[PATCH] #2 VM fixes + RSS limits 2.4.0-test13-pre5 #2

From: Rik van Riel (riel@conectiva.com.br)
Date: Fri Dec 29 2000 - 14:56:57 EST

Next message: Dave Gilbert: "NFS oddity (2.4.0test13pre4ac2 server, 2.0.36/2.2.14 clients)"
Previous message: Andrea Arcangeli: "Re: linux 2.2.19pre and thttpd (VM-global problem?)"
In reply to: Rik van Riel: "[PATCH] VM fixes + RSS limits 2.4.0-test13-pre5"
Next in thread: Dieter Nützel: "Re: [PATCH] VM fixes + RSS limits 2.4.0-test13-pre5"
Messages sorted by: [ date ] [ thread ] [ subject ] [ author ]

Hi Linus, Alan,

Here is a second version of my patch ... it turned out that
fixing of the return value of try_to_swap_out() means that
swap_out_mm() doesn't unlock the mm->page_table_lock ...

The reason I didn't run into this bug yesterday was that the
RSS trimming took care of all the swapout I needed. ;)

The (small) fixes wrt. yesterday's patch are added below.

> 1. trivially implement RSS ulimit support, with
> p->rlim[RLIMIT_RSS].rlim_max treated as a hard limit
> and .rlim_cur treated as a soft limit

1a. don't call enforce_rss_limit() while we're holding the
tasklist_lock ...

1b. enforce_rss_limit() now loops a few times if the first
scanning of the RSS didn't bring us under the soft limit

     this turned out to be needed in order to bring a task
     down to its RSS limit if the working set is bigger and
     there is no VM pressure ... whether it is good or not to
     trim to smaller than the working set I don't know, though ;))

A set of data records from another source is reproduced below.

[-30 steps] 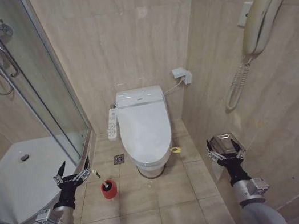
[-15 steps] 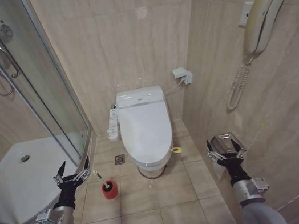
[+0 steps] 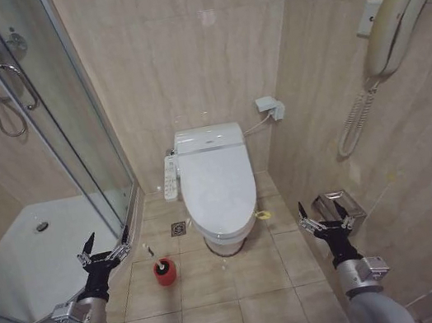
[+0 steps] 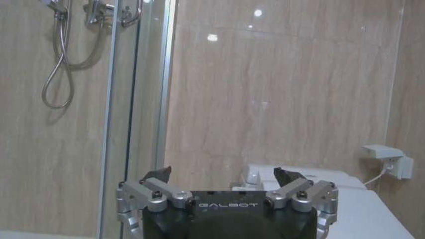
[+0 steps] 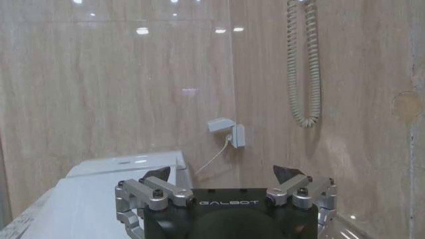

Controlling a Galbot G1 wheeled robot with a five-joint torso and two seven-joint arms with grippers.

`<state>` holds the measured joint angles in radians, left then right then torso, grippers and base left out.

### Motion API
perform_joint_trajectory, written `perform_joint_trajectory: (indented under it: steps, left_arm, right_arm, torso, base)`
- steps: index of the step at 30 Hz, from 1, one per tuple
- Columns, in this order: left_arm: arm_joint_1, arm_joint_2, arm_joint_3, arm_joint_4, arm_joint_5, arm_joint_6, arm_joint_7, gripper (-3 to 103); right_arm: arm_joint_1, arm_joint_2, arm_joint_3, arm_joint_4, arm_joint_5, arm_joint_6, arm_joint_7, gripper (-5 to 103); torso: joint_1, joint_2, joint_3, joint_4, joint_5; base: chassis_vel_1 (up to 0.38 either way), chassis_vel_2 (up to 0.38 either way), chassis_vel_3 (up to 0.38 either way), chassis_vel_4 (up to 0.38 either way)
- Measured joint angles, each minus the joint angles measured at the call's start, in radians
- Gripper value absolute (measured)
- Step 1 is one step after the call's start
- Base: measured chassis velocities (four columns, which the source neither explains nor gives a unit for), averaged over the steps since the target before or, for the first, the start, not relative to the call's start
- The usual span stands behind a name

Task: Open the toilet lid, clean the toilet bowl with a toilet brush, close the toilet lid, and flush.

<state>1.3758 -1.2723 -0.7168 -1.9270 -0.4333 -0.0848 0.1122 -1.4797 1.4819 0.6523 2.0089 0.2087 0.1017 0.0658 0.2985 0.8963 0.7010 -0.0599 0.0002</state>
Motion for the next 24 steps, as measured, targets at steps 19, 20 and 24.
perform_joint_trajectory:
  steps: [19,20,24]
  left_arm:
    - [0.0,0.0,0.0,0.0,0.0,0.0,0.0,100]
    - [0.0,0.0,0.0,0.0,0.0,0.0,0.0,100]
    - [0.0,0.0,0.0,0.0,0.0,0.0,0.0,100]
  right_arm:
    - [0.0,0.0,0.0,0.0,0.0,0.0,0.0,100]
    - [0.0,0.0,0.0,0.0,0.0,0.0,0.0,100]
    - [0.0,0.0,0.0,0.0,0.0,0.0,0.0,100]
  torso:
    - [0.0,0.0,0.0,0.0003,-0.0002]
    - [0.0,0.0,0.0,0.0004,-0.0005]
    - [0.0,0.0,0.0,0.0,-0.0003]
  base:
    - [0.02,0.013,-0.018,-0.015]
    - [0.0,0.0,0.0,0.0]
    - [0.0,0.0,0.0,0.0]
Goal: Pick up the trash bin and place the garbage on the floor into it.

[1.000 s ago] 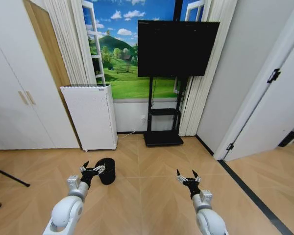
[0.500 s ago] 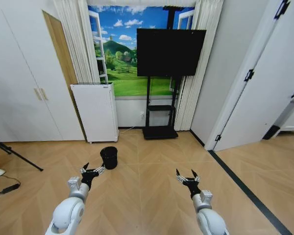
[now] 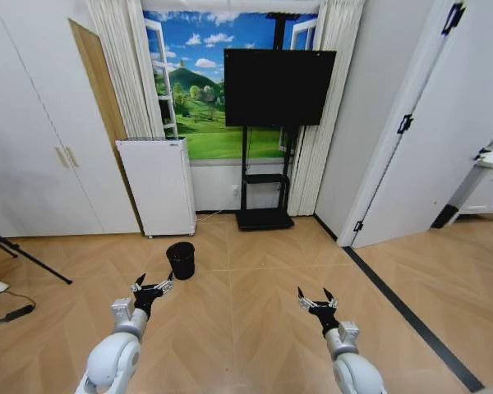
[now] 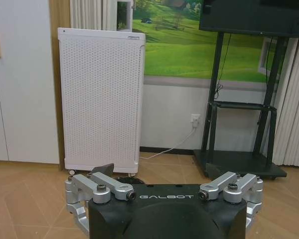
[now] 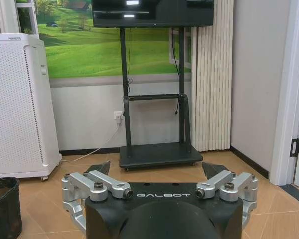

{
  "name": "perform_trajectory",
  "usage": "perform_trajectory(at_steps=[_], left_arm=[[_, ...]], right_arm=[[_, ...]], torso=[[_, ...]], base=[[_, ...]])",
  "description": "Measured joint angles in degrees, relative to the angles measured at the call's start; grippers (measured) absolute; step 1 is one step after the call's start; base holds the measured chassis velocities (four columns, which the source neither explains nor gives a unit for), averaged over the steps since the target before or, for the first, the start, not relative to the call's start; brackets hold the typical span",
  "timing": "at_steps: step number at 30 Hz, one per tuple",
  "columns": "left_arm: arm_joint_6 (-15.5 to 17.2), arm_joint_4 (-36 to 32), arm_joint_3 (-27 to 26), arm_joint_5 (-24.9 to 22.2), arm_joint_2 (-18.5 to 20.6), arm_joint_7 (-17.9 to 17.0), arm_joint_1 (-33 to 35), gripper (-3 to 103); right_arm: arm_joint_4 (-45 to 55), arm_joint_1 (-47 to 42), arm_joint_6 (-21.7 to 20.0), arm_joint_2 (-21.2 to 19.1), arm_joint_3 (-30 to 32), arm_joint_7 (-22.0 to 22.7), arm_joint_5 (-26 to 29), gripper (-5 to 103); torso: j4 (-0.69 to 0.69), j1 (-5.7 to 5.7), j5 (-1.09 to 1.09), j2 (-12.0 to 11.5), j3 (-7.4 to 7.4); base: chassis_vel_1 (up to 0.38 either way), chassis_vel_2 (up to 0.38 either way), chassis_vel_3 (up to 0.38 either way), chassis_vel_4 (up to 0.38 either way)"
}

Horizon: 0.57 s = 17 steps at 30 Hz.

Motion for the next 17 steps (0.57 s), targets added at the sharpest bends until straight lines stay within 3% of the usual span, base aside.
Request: perform_trajectory(at_steps=[17], left_arm=[[0.03, 0.0, -0.01, 0.03, 0.02, 0.0, 0.0, 100]], right_arm=[[0.07, -0.01, -0.06, 0.03, 0.0, 0.06, -0.07, 100]], torso=[[0.0, -0.04, -0.01, 0.01, -0.02]], base=[[0.0, 0.0, 0.0, 0.0]])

> 2. fix the return value from try_to_swap_out() to return
> success whenever we make the RSS of a process smaller

2a. fix swap_out_mm() to unlock the mm->page_table_lock
on success as well

> 3. clean up refill_inactive() ... try_to_swap_out() returns
> the expected result now, so things should be balanced again
>
> 4. only call deactivate_page() from generic_file_write() if we
> write "beyond the end of" the page, so partially written
> pages stay active and will remain in memory longer (8% more
> performance for dbench, as tested by Daniel Phillips)
>
> 5. (minor) s/unsigned int gfp_mask/int gfp_mask/ in vmscan.c
> ... we had both types used, which is rather inconsistent
>
> Please consider including this patch in the next 2.4 pre-patch,
> IMHO all of these things are fairly trivial and it seems to run
> very nicely on my test box ;)

The request for inclusion still stands ... I'll be stress-testing
my test machine all weekend while I'm away on the beach.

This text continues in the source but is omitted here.